Jakarta, mediahukumnews.com – Di tengah ruang digital yang makin gaduh oleh opini publik, Mahkamah Konstitusi (MK) membuat langkah berani dengan ‘mencabut hak lembaga pemerintah dan korporasi untuk menggugat pencemaran nama baik’. Putusan bernomor 105/PUU-XXII/2024 ini menandai perubahan arah hukum Indonesia, dari negara yang sering “alergi kritik” menuju tatanan yang lebih terbuka terhadap suara rakyat. Dalam satu ketukan palu, MK menegaskan bahwa hukum tidak boleh menjadi tameng bagi kekuasaan, tetapi pelindung bagi kebebasan berbicara[^1].
Selama ini, pasal pencemaran nama baik dalam UU ITE ibarat jaring halus yang siap menangkap siapa pun yang bersuara keras. Kritik kepada pejabat bisa berubah menjadi jerat hukum hanya karena dianggap “menyerang kehormatan lembaga”. MK dalam pertimbangannya, menyebut bahwa “kritik terhadap lembaga publik merupakan bagian dari pengawasan terhadap penyelenggaraan negara”[^2]. Artinya, negara tak boleh tersinggung oleh kata-kata. Justru dari suara publik, sistem pemerintahan bisa bercermin dan memperbaiki diri.

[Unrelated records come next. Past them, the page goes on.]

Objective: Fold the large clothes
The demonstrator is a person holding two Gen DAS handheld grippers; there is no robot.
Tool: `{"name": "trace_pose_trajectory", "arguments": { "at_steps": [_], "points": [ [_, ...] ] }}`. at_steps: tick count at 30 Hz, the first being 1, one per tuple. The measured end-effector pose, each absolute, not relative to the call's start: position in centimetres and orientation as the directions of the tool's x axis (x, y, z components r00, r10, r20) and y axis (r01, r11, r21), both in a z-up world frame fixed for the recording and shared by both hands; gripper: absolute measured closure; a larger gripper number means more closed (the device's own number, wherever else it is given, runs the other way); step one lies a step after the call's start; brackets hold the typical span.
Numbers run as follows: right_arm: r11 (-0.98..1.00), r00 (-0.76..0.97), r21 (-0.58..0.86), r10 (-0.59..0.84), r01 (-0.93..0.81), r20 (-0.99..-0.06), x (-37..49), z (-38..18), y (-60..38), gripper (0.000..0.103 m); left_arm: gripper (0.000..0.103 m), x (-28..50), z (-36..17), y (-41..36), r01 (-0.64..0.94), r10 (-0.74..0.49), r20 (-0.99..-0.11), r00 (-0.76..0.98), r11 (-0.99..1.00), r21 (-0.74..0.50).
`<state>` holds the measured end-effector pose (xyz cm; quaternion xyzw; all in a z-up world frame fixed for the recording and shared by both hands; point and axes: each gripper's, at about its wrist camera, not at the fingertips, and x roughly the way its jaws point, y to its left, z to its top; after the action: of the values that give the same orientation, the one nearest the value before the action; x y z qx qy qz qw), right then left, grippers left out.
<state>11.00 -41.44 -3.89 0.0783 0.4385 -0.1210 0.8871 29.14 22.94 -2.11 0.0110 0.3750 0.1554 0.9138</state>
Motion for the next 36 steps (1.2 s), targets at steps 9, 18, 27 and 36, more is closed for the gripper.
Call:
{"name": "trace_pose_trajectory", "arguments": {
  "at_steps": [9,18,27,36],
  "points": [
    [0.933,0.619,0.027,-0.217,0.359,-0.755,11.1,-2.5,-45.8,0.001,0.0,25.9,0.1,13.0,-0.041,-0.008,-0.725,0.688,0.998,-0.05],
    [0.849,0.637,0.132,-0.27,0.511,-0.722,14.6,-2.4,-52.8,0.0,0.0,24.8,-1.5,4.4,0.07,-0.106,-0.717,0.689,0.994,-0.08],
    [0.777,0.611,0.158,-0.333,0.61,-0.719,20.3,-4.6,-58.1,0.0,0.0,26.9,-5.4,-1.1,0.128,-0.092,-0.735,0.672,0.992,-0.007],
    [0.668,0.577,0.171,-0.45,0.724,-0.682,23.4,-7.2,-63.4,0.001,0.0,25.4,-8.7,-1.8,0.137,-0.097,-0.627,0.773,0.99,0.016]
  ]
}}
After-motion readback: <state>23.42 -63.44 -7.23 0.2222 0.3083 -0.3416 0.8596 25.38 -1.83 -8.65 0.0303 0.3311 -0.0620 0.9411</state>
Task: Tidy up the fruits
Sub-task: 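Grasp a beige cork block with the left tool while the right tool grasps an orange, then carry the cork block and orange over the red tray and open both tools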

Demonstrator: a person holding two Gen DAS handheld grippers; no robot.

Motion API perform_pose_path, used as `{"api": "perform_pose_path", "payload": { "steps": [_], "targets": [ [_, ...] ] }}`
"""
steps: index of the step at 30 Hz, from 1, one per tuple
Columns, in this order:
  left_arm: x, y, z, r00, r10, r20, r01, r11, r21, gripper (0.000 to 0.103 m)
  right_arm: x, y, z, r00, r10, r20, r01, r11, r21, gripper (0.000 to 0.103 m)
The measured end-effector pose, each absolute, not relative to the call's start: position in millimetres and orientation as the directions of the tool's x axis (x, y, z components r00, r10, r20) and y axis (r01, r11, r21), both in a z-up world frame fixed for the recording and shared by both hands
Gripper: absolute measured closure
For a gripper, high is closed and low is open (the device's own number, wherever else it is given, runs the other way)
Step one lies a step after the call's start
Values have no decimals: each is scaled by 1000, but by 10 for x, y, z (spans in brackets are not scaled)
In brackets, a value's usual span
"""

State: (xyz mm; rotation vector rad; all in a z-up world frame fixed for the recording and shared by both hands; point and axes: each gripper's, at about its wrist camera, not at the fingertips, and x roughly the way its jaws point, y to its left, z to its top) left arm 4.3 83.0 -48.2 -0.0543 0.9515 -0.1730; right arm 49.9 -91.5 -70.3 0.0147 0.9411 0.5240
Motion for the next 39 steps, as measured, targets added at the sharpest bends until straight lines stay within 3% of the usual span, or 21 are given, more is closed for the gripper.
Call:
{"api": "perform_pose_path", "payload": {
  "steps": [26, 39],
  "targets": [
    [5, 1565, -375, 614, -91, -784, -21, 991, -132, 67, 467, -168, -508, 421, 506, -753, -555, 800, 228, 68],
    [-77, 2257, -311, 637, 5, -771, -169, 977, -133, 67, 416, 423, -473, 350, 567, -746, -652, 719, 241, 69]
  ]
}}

Namun putusan ini tak lepas dari perdebatan. Sebagian pakar hukum mengingatkan bahwa kebebasan tanpa batas bisa memicu gelombang fitnah dan disinformasi terhadap institusi negara. Mereka menilai perlindungan terhadap reputasi lembaga masih bisa dilakukan lewat mekanisme etik atau hukum perdata, tanpa harus mengkriminalkan warga. MK pun menegaskan, individu pejabat publik tetap berhak menggugat sebagai pribadi, selama tidak menggunakan kekuasaan institusional sebagai senjata hukum. Dengan begitu, keseimbangan antara hak berekspresi dan tanggung jawab sosial tetap terjaga.
Di atas segalanya, keputusan ini bukan sekadar perubahan norma, melainkan pernyataan moral dari lembaga yudikatif tertinggi, bahwa demokrasi hanya tumbuh bila rakyat berani bersuara. Negara boleh kuat, tapi tidak kebal kritik. Dan bagi rakyat, keberanian berbicara kini bukan lagi ancaman hukum, melainkan bagian dari hak konstitusional yang diakui secara resmi oleh MK. ***
Catatan Kaki
[^1]: Mahkamah Konstitusi Republik Indonesia, Putusan Nomor 105/PUU-XXII/2024 tentang Pengujian Pasal 27 ayat (3) Undang-Undang Nomor 11 Tahun 2008 tentang Informasi dan Transaksi Elektronik, diundangkan 30 September 2024, halaman 4–10.
Sumber: https://www.mkri.id
[^2]: Undang-Undang Nomor 11 Tahun 2008 tentang Informasi dan Transaksi Elektronik sebagaimana telah diubah terakhir dengan Undang-Undang Nomor 1 Tahun 2024.